Brief
An exact copy of every entry is the required answer.

▼▼▼

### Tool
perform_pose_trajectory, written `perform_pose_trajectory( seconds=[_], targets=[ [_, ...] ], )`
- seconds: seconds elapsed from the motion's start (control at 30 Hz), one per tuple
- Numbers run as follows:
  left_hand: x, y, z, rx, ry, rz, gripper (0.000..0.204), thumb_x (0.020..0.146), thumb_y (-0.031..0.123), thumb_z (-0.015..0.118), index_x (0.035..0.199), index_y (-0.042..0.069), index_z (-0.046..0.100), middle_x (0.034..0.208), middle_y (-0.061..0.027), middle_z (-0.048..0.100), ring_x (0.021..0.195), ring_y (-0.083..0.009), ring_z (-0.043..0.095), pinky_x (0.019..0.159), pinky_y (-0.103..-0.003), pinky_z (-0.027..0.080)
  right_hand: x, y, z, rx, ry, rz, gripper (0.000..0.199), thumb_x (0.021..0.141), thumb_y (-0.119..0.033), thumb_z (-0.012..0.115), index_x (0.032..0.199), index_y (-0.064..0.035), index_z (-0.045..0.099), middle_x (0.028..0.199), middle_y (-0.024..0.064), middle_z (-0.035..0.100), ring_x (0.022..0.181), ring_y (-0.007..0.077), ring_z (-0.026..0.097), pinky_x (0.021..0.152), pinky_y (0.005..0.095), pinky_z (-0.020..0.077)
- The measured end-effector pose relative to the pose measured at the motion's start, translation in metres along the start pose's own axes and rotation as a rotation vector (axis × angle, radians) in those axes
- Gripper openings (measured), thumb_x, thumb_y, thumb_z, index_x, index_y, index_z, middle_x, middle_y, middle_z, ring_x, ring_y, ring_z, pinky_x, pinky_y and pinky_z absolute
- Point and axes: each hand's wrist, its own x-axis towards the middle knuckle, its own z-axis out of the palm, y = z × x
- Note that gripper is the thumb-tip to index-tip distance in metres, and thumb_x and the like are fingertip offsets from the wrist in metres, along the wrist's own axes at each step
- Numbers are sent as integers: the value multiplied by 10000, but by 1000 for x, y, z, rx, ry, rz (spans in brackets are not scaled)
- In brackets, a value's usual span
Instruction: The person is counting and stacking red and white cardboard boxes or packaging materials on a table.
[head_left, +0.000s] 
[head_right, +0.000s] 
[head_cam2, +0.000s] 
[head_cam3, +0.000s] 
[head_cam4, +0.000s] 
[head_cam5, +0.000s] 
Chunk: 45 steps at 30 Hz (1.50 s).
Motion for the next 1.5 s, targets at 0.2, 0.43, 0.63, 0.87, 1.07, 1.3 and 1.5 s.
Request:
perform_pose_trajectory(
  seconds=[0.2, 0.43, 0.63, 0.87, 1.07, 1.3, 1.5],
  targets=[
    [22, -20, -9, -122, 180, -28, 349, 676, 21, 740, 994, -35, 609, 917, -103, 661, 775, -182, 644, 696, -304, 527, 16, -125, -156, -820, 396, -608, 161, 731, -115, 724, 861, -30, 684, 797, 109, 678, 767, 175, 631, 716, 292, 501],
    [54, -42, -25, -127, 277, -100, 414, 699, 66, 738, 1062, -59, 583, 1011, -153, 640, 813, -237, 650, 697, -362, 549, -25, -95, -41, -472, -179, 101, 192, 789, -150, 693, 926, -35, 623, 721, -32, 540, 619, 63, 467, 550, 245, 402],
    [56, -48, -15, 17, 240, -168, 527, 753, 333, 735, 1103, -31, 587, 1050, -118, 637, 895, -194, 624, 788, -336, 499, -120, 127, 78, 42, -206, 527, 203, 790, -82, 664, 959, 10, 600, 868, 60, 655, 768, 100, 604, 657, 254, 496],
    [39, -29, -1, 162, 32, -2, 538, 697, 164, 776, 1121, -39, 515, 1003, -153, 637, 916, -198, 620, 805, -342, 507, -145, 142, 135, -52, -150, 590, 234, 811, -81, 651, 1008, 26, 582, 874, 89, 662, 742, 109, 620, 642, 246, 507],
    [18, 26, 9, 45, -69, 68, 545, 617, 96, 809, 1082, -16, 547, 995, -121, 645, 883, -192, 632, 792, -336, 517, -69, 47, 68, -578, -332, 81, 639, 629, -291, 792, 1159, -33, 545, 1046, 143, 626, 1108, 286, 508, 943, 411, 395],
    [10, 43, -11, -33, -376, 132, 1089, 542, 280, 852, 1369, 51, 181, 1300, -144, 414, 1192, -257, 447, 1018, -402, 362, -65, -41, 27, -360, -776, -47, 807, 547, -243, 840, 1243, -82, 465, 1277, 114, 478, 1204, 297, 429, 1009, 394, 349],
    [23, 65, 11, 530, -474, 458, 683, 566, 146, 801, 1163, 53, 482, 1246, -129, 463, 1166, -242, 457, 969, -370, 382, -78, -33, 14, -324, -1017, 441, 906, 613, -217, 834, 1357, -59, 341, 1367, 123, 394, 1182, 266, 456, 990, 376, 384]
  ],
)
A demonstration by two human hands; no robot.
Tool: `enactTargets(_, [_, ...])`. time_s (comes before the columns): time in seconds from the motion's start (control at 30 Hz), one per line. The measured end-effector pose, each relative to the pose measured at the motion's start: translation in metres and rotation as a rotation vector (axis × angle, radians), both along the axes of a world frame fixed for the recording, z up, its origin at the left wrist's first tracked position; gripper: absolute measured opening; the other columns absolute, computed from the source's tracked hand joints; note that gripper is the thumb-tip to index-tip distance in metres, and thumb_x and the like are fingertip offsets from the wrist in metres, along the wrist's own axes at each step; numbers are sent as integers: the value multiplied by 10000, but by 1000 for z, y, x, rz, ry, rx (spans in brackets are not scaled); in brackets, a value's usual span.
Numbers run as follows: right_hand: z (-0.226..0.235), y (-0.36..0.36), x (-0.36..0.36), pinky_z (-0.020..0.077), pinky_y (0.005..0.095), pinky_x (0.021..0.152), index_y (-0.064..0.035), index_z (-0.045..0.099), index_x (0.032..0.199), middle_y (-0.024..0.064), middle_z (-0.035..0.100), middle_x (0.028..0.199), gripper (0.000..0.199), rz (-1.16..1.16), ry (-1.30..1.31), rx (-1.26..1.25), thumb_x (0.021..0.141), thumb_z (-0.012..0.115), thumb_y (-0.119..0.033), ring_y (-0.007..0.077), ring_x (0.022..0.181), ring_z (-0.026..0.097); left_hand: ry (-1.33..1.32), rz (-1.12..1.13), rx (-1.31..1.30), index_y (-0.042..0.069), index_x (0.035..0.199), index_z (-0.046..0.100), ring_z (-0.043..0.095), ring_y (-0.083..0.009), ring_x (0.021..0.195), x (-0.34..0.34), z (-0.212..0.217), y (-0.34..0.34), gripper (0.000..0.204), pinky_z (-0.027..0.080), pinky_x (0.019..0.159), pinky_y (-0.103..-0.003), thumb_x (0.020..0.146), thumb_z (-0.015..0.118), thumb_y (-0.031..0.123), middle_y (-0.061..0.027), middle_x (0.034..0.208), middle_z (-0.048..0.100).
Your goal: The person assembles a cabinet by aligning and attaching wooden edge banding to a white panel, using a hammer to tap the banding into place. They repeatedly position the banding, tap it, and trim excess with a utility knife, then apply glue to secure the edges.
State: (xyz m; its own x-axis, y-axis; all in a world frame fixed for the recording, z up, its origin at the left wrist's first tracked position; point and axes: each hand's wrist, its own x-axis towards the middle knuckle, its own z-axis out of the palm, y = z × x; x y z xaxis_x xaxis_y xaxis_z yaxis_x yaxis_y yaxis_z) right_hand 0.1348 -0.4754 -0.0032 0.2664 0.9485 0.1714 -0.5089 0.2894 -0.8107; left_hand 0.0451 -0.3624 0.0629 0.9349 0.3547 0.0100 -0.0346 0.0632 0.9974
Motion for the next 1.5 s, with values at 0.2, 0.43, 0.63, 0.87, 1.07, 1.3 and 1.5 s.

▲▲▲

Answer space
### Tool
perform_pose_trajectory, written `perform_pose_trajectory( seconds=[_], targets=[ [_, ...] ], )`
- seconds: seconds elapsed from the motion's start (control at 30 Hz), one per tuple
- Numbers run as follows:
  left_hand: x, y, z, rx, ry, rz, gripper (0.000..0.204), thumb_x (0.020..0.146), thumb_y (-0.031..0.123), thumb_z (-0.015..0.118), index_x (0.035..0.199), index_y (-0.042..0.069), index_z (-0.046..0.100), middle_x (0.034..0.208), middle_y (-0.061..0.027), middle_z (-0.048..0.100), ring_x (0.021..0.195), ring_y (-0.083..0.009), ring_z (-0.043..0.095), pinky_x (0.019..0.159), pinky_y (-0.103..-0.003), pinky_z (-0.027..0.080)
  right_hand: x, y, z, rx, ry, rz, gripper (0.000..0.199), thumb_x (0.021..0.141), thumb_y (-0.119..0.033), thumb_z (-0.012..0.115), index_x (0.032..0.199), index_y (-0.064..0.035), index_z (-0.045..0.099), middle_x (0.028..0.199), middle_y (-0.024..0.064), middle_z (-0.035..0.100), ring_x (0.022..0.181), ring_y (-0.007..0.077), ring_z (-0.026..0.097), pinky_x (0.021..0.152), pinky_y (0.005..0.095), pinky_z (-0.020..0.077)
- The measured end-effector pose relative to the pose measured at the motion's start, translation in metres along the start pose's own axes and rotation as a rotation vector (axis × angle, radians) in those axes
- Gripper openings (measured), thumb_x, thumb_y, thumb_z, index_x, index_y, index_z, middle_x, middle_y, middle_z, ring_x, ring_y, ring_z, pinky_x, pinky_y and pinky_z absolute
- Point and axes: each hand's wrist, its own x-axis towards the middle knuckle, its own z-axis out of the palm, y = z × x
- Note that gripper is the thumb-tip to index-tip distance in metres, and thumb_x and the like are fingertip offsets from the wrist in metres, along the wrist's own axes at each step
- Numbers are sent as integers: the value multiplied by 10000, but by 1000 for x, y, z, rx, ry, rz (spans in brackets are not scaled)
- In brackets, a value's usual span
Instruction: The person is counting and stacking red and white cardboard boxes or packaging materials on a table.
[head_left, +0.000s] 
[head_right, +0.000s] 
[head_cam2, +0.000s] 
[head_cam3, +0.000s] 
[head_cam4, +0.000s] 
[head_cam5, +0.000s] 
Chunk: 45 steps at 30 Hz (1.50 s).
Motion for the next 1.5 s, targets at 0.2, 0.43, 0.63, 0.87, 1.07, 1.3 and 1.5 s.
Request:
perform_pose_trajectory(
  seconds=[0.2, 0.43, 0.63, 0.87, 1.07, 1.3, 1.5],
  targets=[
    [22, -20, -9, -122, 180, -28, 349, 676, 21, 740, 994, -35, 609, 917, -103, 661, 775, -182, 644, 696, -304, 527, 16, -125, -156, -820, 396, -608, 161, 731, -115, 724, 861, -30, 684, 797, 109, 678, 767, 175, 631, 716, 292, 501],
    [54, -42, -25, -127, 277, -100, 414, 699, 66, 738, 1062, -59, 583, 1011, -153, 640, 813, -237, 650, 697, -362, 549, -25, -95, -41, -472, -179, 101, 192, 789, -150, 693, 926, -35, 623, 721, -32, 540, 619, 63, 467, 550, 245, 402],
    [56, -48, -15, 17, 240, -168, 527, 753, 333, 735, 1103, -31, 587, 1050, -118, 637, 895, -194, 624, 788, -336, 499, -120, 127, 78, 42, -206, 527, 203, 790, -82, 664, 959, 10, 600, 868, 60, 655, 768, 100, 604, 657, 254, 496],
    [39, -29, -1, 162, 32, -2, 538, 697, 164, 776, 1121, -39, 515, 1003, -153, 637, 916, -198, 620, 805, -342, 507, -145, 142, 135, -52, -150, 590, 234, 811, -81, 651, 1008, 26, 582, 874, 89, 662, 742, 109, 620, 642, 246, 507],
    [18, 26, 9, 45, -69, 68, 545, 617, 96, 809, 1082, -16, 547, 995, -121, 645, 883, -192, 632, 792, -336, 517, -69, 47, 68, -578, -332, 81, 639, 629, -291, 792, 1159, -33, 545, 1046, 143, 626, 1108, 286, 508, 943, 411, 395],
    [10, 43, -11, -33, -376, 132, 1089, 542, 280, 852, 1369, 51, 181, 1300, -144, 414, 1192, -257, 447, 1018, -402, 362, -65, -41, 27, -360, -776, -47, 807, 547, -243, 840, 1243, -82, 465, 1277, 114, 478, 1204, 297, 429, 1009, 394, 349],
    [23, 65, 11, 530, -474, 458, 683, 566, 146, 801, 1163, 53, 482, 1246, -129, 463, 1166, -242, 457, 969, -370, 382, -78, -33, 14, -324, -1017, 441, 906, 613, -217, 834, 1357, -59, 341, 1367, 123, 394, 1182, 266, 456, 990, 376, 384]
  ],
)
A demonstration by two human hands; no robot.
Tool: `enactTargets(_, [_, ...])`. time_s (comes before the columns): time in seconds from the motion's start (control at 30 Hz), one per line. The measured end-effector pose, each relative to the pose measured at the motion's start: translation in metres and rotation as a rotation vector (axis × angle, radians), both along the axes of a world frame fixed for the recording, z up, its origin at the left wrist's first tracked position; gripper: absolute measured opening; the other columns absolute, computed from the source's tracked hand joints; note that gripper is the thumb-tip to index-tip distance in metres, and thumb_x and the like are fingertip offsets from the wrist in metres, along the wrist's own axes at each step; numbers are sent as integers: the value multiplied by 10000, but by 1000 for z, y, x, rz, ry, rx (spans in brackets are not scaled); in brackets, a value's usual span.
Numbers run as follows: right_hand: z (-0.226..0.235), y (-0.36..0.36), x (-0.36..0.36), pinky_z (-0.020..0.077), pinky_y (0.005..0.095), pinky_x (0.021..0.152), index_y (-0.064..0.035), index_z (-0.045..0.099), index_x (0.032..0.199), middle_y (-0.024..0.064), middle_z (-0.035..0.100), middle_x (0.028..0.199), gripper (0.000..0.199), rz (-1.16..1.16), ry (-1.30..1.31), rx (-1.26..1.25), thumb_x (0.021..0.141), thumb_z (-0.012..0.115), thumb_y (-0.119..0.033), ring_y (-0.007..0.077), ring_x (0.022..0.181), ring_z (-0.026..0.097); left_hand: ry (-1.33..1.32), rz (-1.12..1.13), rx (-1.31..1.30), index_y (-0.042..0.069), index_x (0.035..0.199), index_z (-0.046..0.100), ring_z (-0.043..0.095), ring_y (-0.083..0.009), ring_x (0.021..0.195), x (-0.34..0.34), z (-0.212..0.217), y (-0.34..0.34), gripper (0.000..0.204), pinky_z (-0.027..0.080), pinky_x (0.019..0.159), pinky_y (-0.103..-0.003), thumb_x (0.020..0.146), thumb_z (-0.015..0.118), thumb_y (-0.031..0.123), middle_y (-0.061..0.027), middle_x (0.034..0.208), middle_z (-0.048..0.100).
Your goal: The person assembles a cabinet by aligning and attaching wooden edge banding to a white panel, using a hammer to tap the banding into place. They repeatedly position the banding, tap it, and trim excess with a utility knife, then apply glue to secure the edges.
State: (xyz m; its own x-axis, y-axis; all in a world frame fixed for the recording, z up, its origin at the left wrist's first tracked position; point and axes: each hand's wrist, its own x-axis towards the middle knuckle, its own z-axis out of the palm, y = z × x; x y z xaxis_x xaxis_y xaxis_z yaxis_x yaxis_y yaxis_z) right_hand 0.1348 -0.4754 -0.0032 0.2664 0.9485 0.1714 -0.5089 0.2894 -0.8107; left_hand 0.0451 -0.3624 0.0629 0.9349 0.3547 0.0100 -0.0346 0.0632 0.9974
Motion for the next 1.5 s, with values at 0.2, 0.43, 0.63, 0.87, 1.07, 1.3 and 1.5 s.

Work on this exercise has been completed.